Organizations and business professionals are becoming more and more aware that everyone has unconscious bias. But having an unconscious bias doesn’t make us bad—it just makes us human. Unconscious biases can have a significant negative impact on workplaces, leading to differences in who gets hired and recruited, who gets offered new opportunities, and whose voice is listened to in meetings and beyond.
With a strategic corporate training strategy, however, we can all learn ways to manage and even interrupt our unconscious biases. But how? As unconscious bias training becomes increasingly popular, how do we know what works and what doesn’t? What kinds of training are the most effective for ourselves and our teams?

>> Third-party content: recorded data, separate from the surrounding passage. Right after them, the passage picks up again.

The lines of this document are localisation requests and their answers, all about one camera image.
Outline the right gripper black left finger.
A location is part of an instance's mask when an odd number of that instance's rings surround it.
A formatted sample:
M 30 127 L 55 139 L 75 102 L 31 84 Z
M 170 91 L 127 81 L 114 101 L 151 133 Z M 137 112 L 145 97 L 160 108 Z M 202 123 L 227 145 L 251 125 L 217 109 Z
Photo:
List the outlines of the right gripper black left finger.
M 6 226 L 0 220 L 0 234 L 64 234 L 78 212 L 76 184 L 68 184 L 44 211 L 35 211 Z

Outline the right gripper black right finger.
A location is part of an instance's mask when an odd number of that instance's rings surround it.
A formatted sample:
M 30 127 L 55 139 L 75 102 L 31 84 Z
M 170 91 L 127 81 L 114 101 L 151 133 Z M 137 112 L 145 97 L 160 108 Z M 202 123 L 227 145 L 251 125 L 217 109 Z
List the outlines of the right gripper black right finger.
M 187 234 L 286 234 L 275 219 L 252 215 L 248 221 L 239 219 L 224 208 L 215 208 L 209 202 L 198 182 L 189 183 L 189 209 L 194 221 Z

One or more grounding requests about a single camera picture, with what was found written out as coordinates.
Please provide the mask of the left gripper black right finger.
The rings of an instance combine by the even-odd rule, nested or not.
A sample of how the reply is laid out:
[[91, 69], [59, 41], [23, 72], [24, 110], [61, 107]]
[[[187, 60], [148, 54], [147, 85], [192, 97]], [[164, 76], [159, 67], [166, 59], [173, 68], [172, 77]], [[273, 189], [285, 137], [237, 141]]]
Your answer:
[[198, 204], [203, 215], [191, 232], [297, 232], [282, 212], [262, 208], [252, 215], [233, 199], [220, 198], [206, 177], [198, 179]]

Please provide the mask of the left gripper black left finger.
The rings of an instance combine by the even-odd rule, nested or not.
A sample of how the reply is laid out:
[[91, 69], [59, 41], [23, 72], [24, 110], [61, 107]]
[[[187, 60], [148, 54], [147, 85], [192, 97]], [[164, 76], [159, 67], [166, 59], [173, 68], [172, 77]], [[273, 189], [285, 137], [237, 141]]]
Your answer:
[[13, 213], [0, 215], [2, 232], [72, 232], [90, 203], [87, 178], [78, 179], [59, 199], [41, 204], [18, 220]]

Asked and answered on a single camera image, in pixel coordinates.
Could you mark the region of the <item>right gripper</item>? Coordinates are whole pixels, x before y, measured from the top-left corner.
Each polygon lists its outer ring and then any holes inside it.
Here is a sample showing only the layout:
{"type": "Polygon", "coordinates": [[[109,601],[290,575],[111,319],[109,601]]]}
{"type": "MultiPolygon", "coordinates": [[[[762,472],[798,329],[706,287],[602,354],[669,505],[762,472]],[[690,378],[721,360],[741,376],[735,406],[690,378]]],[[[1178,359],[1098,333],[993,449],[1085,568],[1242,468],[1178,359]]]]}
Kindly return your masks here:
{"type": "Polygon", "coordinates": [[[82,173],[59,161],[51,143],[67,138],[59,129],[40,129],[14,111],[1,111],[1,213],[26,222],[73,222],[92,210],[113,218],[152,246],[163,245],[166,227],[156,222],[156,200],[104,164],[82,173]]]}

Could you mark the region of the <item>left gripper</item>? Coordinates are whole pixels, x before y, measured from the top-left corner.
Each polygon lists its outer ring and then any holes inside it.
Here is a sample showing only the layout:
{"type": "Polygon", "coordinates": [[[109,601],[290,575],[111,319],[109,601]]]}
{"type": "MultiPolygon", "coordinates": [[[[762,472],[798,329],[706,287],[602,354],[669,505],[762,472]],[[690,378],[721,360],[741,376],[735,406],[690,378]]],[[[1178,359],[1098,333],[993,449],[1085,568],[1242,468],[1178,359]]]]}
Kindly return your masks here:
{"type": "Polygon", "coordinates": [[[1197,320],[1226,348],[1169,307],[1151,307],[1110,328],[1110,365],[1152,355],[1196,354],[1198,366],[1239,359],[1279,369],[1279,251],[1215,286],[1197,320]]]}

Here are 5 things to look for when considering unconscious bias workplace training:
It Starts With Awareness It is critical for learners to understand what unconscious bias is, where it comes from, and what it looks like at work. A good training will help learners understand why this matters and make them want to be part of a solution.
Moves From Awareness to Action Awareness is vital—but awareness alone is rarely effective for change. Learners need tools and skills so they can then take action to change behaviors and interrupt unconscious biases. In fact, just teaching awareness without also delivering actionable strategies for change can be a frustrating and disheartening experience, possibly leading to a backlash.
Uses Real-World Workplace Examples Research has shown that learners will retain comprehension of critical concepts when they relate to real world, concrete situations. Unconscious bias training for the workplace should include relatable examples and scenarios that happen often in real work settings.
Learners Set Challenging but Attainable Goals Unconscious bias training should leave learners with actions and a plan for how to move forward. Recent research has also found that by setting actionable goals, learners can have more success building lasting behaviors and habits that help manage unconscious bias.
Teaches That Unconscious Bias is a Life-Long Journey No one training is going to solve the significant problem of unconscious bias in the workplace. So good training should invite participants to engage in constant awareness-building as a lifelong journey into how we make decisions.